Berlusconi: "L'Italia non è isolata sul clima altri 9 stati sono con noi"

Il premier interviene sulle polemiche e nega che il nostro Paese sia isolato in Europa. "L'Italia ha chiesto che i costi della riduzione delle emissioni di
anidride carbonica vengano sostenuti in modo eguale da ciascun
cittadino europeo, altrimenti sarebbero più pesanti per
i paesi manifatturieri". Matteoli: chiederemo di rinegoziare la scadenza di Kyoto 2012

Roma - "La richiesta italiana di avere più tempo per approfondire il tema dei costi per la riduzione dell'anidride carbonica è stata condivisa da altri 9 stati. Non c'é quindi nessun isolamento dell'Italia in Europa, ma solo la continuazione di un costume deteriore dell'opposizione e cioé quello di fare polemiche anche contro il proprio Paese". Lo afferma il premier Silvio Berlusconi che, in una dichiarazione all'Ansa reagisce alle polemiche riportate dai giornali sulla posizione dell'Italia nell'Unione europea circa la questione del clima.
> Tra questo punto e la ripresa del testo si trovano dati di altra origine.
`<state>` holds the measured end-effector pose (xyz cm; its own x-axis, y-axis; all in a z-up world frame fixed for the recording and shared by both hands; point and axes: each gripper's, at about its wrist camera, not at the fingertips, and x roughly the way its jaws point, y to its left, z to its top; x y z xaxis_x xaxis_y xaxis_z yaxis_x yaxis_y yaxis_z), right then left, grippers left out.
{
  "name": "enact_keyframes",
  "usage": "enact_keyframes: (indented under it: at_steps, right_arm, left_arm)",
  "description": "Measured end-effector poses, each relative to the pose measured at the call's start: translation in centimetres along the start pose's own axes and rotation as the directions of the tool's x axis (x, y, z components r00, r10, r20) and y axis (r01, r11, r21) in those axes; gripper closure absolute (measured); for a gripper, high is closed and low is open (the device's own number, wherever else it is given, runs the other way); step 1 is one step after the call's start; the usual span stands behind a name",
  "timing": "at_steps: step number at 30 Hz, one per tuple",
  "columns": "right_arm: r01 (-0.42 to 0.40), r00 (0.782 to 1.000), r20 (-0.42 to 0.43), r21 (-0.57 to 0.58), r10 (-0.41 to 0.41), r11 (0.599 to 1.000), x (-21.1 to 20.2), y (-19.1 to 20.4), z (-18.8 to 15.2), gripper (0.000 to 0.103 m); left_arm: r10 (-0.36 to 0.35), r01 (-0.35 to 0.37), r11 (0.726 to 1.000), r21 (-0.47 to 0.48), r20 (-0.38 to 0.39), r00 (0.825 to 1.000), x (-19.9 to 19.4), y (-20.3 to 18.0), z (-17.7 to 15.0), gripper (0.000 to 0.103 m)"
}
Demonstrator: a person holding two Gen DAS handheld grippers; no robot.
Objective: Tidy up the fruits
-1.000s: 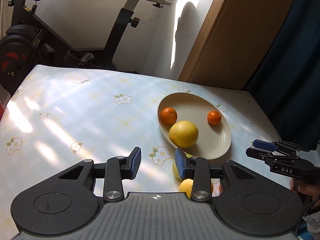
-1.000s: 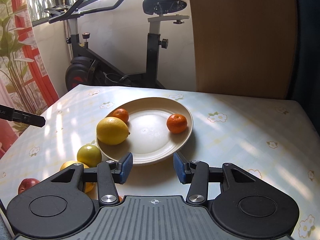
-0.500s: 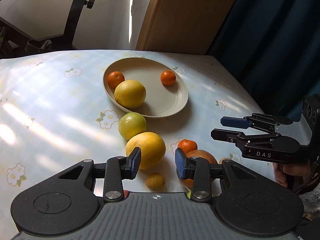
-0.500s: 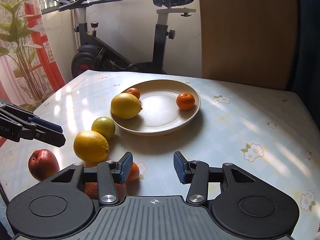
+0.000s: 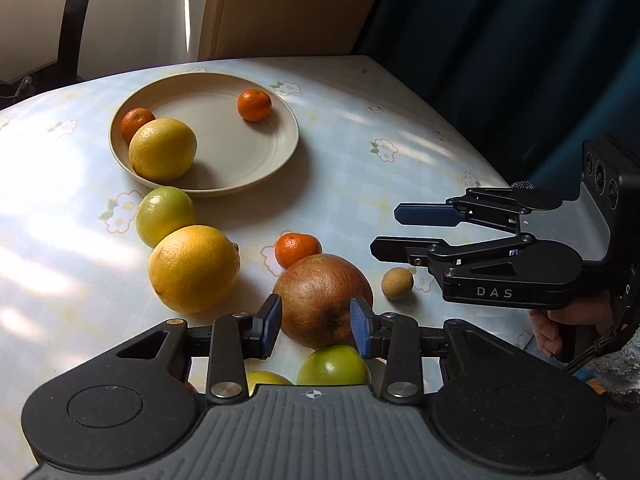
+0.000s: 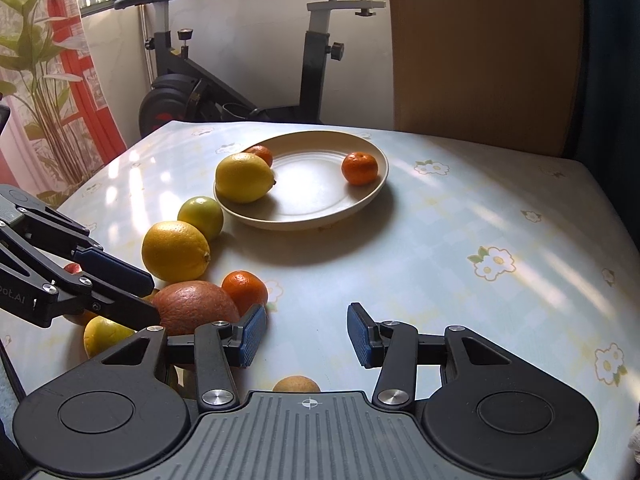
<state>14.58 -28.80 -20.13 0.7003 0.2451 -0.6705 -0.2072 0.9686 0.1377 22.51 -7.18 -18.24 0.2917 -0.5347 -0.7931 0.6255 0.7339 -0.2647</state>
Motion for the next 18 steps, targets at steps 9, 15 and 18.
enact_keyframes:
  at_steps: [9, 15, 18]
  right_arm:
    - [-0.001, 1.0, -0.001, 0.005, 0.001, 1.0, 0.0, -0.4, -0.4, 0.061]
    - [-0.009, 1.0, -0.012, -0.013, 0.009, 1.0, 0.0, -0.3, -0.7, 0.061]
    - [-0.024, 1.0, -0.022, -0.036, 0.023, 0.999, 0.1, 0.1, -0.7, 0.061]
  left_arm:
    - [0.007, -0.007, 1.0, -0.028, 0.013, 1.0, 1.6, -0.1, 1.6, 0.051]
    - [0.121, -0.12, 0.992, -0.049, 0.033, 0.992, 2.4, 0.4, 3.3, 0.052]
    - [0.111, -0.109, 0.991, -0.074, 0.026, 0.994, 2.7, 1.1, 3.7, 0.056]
"Leggo su alcuni quotidiani - afferma il presidente del Consiglio - che l'Italia si troverebbe isolata in Europa per quanto riguarda la vicenda del clima. Non é assolutamente vero. L'Italia ha richiesto che i costi della riduzione delle emissioni di anidride carbonica vengano sostenuti in modo eguale da ciascun cittadino europeo. Altrimenti, i costi stessi sarebbero più pesanti per i Paesi manifatturieri". "La richiesta italiana di più tempo per approfondire il tema dei costi - continua Berlusconi - è stata condivisa da altri nove Stati". Da qui l'affermazione che non c'é nessun "isolamento" dell'Italia in Europa. Piuttosto il premier attacca quella che definisce "la continuazione di un costume deteriore dell'opposizione, e cioé quello di fare polemiche contro il proprio Paese". 

Matteoli: chiederemo di rinegoziare Kyoto "Domani, al vertice di Lussemburgo, la linea sarà quella di chiedere di rinviare e di rinegoziare il protocollo di Kyoto". Lo ha detto il ministro delle Infrastrutture Altero Matteoli, in un'intervista a Sky Tg24, riferendosi al Consiglio dei ministri europei dell'Ambiente che si terrà domani a Lussemburgo. "Il problema - spiega Matteoli - non sarà nell'accordo del 2009, dove sicuramente si troverà un'intesa, il problema sarà la scadenza del 2012. E' lì che noi dovremo lavorare per far sì che il 2012 sia più sereno perché altrimenti le nostre imprese allora saranno ancora più penalizzate". "Quando si è trattato, nella legislatura 2001-2006, di affrontare questi problemi in Europa, l'Italia - ricorda Matteoli che all'epoca era ministro dell'Ambiente - ha sempre sostenuto con forza la tesi che da soli i paesi europei non sarebbero riusciti a raggiungere gli obiettivi di Kyoto, bisognava coinvolgere gli Usa. Gli altri paesi non erano, invece, di questo avviso". "La Germania - sottolinea Matteoli - sostenne che l'Europa doveva fare da sola e questo non ha consentito di lavorare con gli Stati Uniti e con gli altri Paesi. In questo quadro l'Italia e le nostre imprese sono state notevolmente penalizzate". Riguardo alla dichiarazione di Berlusconi sull'Italia che non é isolata sul no alle richieste dell'Ue, il ministro delle Infrastrutture dice che "di Stati che stanno dalla nostra parte ce ne sono sicuramente molti", ma "quando si affrontano i problemi climatici e nei confronti del protocollo di Kyoto c'é molta timidezza da parte dei Paesi perché si teme di essere accusati di non voler salvaguardare i problemi legati all'ambiente".